Stored data:
====

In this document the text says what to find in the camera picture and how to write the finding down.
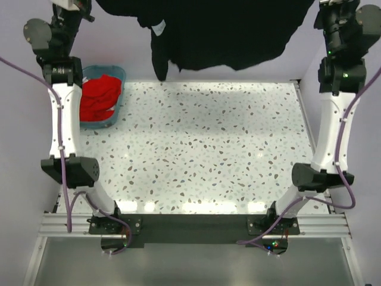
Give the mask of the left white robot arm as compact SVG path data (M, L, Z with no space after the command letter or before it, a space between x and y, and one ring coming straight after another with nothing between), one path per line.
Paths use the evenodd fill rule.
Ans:
M73 189L74 196L83 196L92 209L91 227L115 232L120 229L120 209L98 182L97 159L86 157L80 149L83 73L81 60L70 53L81 21L94 21L91 9L91 1L53 1L51 21L32 18L24 25L23 35L42 69L52 108L51 148L40 166L62 186L68 215L73 209L68 190Z

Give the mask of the black t shirt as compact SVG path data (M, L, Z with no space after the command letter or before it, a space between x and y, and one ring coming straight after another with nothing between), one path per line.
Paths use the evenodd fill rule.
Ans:
M168 64L235 71L273 60L302 25L312 1L98 1L108 14L134 17L151 31L155 75Z

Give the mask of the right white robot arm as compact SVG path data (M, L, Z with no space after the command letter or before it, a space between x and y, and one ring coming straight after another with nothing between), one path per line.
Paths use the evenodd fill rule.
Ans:
M359 1L320 1L314 28L323 31L326 56L318 70L321 121L311 163L296 163L292 184L265 215L248 218L256 240L297 226L299 211L328 189L350 189L347 150L351 125L366 82L365 55L380 39L380 7Z

====

What the exercise asks:
A faithful, complete copy of the entries is required, without the pictures.

Output:
In this document the text says what to find in the camera picture and how to write the finding down.
Give the mask of the left white robot arm as compact SVG path data (M, L, Z with no space after the command letter or before it, a space between x and y, and one ring coming straight after another with nothing between), one path per line.
Paths use the evenodd fill rule.
Ans:
M73 189L74 196L83 196L92 209L91 227L115 232L120 229L120 209L98 182L97 159L86 157L80 149L83 73L81 60L70 53L81 21L94 21L91 9L91 1L53 1L51 21L32 18L24 25L23 35L42 69L52 108L51 148L40 166L62 186L68 215L73 209L68 190Z

Give the mask of the black t shirt as compact SVG path data (M, L, Z with no space after the command letter or before it, a space between x and y, and one ring coming straight after another with nothing between), one path per line.
Paths use the evenodd fill rule.
Ans:
M168 64L235 71L273 60L302 25L312 1L98 1L108 14L134 17L151 31L155 75Z

Give the mask of the right white robot arm as compact SVG path data (M, L, Z with no space after the command letter or before it, a space between x and y, and one ring coming straight after another with nothing between), one path per line.
Paths use the evenodd fill rule.
Ans:
M359 1L320 1L314 28L323 31L326 56L318 70L321 121L311 163L296 163L292 184L265 215L248 218L256 240L297 226L299 211L328 189L350 189L347 150L351 125L366 82L365 55L380 39L380 7Z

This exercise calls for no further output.